在 SVM 里,dual variables 对应 support vectors;在 constrained optimization 里,KKT multiplier 表示约束的 shadow price;在 deep learning 里,这套语言帮助理解 penalty methods、augmented Lagrangian、constrained decoding 和 safety constraints。

Penalty, Projection, and Deep Learning

Regularization 可以从 constrained optimization 角度理解。例如约束 \(\|\theta\|_2^2\leq r^2\) 的 Lagrangian 会引出 weight decay:

\[ \min_\theta \hat{R}(\theta)+\frac{\lambda}{2}\|\theta\|_2^2. \]

Projection 则直接把参数或梯度投回可行域:

\[ \operatorname{Proj}_{\mathcal{X}}(x) = \arg\min_{z\in\mathcal{X}}\|x-z\|_2. \]

gradient clipping 本质上就是把梯度投影到半径为 \(\tau\)\(\ell_2\) ball:

\[ g \leftarrow g\cdot \min\left(1,\frac{\tau}{\|g\|_2}\right). \]

所以凸优化不是“只适用于凸模型”的旧知识;它提供的是一套语言,让我们能理解深度学习中约束、惩罚、投影和稳定训练的设计。

Implementation Check: Convex Objective vs. Convex Model

在代码里,一个 convex objective 往往非常普通:

logits = x @ w + b
loss = torch.nn.functional.cross_entropy(logits, y)
loss = loss + weight_decay * w.square().sum() / 2

如果 logitsx @ w + b,这个 objective 对 w,b 是 convex。若改成:

h = torch.relu(x @ w1 + b1)
logits = h @ w2 + b2
loss = torch.nn.functional.cross_entropy(logits, y)

同一个 CE loss 仍然对 logits convex,但对 (w1,b1,w2,b2) 不再 convex。很多“loss 是 convex 的”说法漏掉了“对哪个变量”。

WarningPitfall: Always Name the Variable

Convexity is a property of a function with respect to a variable. Cross entropy is convex in logits, logistic regression is convex in linear weights, but neural network training is generally nonconvex in network parameters.
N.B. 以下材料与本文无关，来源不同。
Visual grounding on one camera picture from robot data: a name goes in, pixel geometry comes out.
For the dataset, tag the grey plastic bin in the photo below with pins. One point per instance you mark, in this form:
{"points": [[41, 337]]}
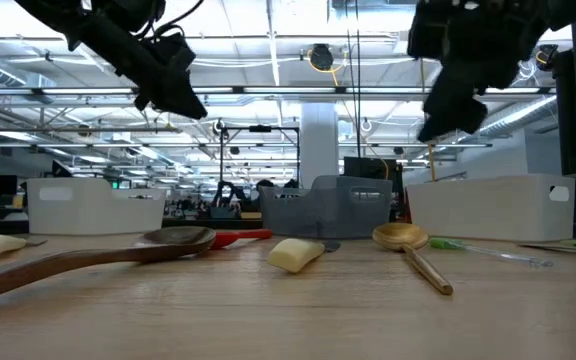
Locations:
{"points": [[318, 215]]}

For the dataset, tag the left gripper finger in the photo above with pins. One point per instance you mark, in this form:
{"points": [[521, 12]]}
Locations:
{"points": [[163, 100], [185, 90]]}

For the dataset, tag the black background robot arm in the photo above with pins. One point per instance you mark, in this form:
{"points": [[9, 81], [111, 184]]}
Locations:
{"points": [[225, 192]]}

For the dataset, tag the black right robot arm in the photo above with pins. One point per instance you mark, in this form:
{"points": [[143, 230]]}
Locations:
{"points": [[553, 15]]}

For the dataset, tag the long ceiling light strip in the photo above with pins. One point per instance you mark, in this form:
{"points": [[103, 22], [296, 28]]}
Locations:
{"points": [[288, 90]]}

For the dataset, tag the red silicone spoon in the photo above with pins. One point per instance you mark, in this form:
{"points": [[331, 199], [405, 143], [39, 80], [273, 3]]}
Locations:
{"points": [[240, 235]]}

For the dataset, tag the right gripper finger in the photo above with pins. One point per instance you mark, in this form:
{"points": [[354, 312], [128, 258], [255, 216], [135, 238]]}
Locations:
{"points": [[438, 100], [465, 112]]}

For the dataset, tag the silver air duct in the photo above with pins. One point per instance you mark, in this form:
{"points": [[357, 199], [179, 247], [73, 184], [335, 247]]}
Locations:
{"points": [[518, 116]]}

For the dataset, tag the dark wooden spoon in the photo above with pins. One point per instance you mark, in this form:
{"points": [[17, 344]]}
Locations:
{"points": [[168, 245]]}

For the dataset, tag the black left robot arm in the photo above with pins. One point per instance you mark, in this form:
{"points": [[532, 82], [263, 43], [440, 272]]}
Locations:
{"points": [[93, 15]]}

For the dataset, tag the white plastic bin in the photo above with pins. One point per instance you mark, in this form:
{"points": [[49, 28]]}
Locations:
{"points": [[98, 210], [488, 210]]}

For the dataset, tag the black background stand frame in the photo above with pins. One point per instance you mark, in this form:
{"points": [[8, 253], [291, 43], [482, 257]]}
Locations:
{"points": [[222, 160]]}

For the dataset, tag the white building column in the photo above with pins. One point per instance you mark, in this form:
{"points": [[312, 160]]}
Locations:
{"points": [[318, 145]]}

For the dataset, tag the gold metal spoon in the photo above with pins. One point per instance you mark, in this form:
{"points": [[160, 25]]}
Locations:
{"points": [[398, 236]]}
因此后面分析 optimizer 时,我们经常借用 convex optimization 的局部工具,而不是声称深度网络满足全局凸性。

Implementation Check: Curvature Without Dense Hessians

小模型可以显式构造 Hessian;真实模型通常只做 Hessian-vector product。对 binary logistic regression,HVP 可以直接从公式实现:

def logistic_loss(w, x, y, l2):
    # y in {-1, 1}
    margin = y * (x @ w)
    return torch.nn.functional.softplus(-margin).mean() + 0.5 * l2 * w.dot(w)


def logistic_hvp(w, v, x, y, l2):
    logits = x @ w
    p = torch.sigmoid(-y * logits)
    s = p * (1 - p)
    xv = x @ v
    return x.T @ (s * xv) / x.shape[0] + l2 * v

可以用随机向量检查 PSD:

hv = logistic_hvp(w, v, x, y, l2)
quad = v.dot(hv)
if quad < -1e-6:
    raise ValueError("Hessian-vector product is not PSD")

还要检查数值稳定性。Logistic loss 不应写成 torch.log(1 + torch.exp(-margin)),因为大负 margin 会 overflow;应使用 softplus(-margin)logaddexp

ImportantConvex Solver Smoke Tests

For convex ML objectives, test the variable being optimized, gradient formula, Hessian-vector PSD property, regularized/unregularized intercept behavior, reduction denominator, and numerically stable loss expression.

这些检查让“凸优化基础”变成可以落地的工程习惯:你不只是知道某个目标是 convex,还能用梯度、HVP、曲率界和稳定实现去验证它。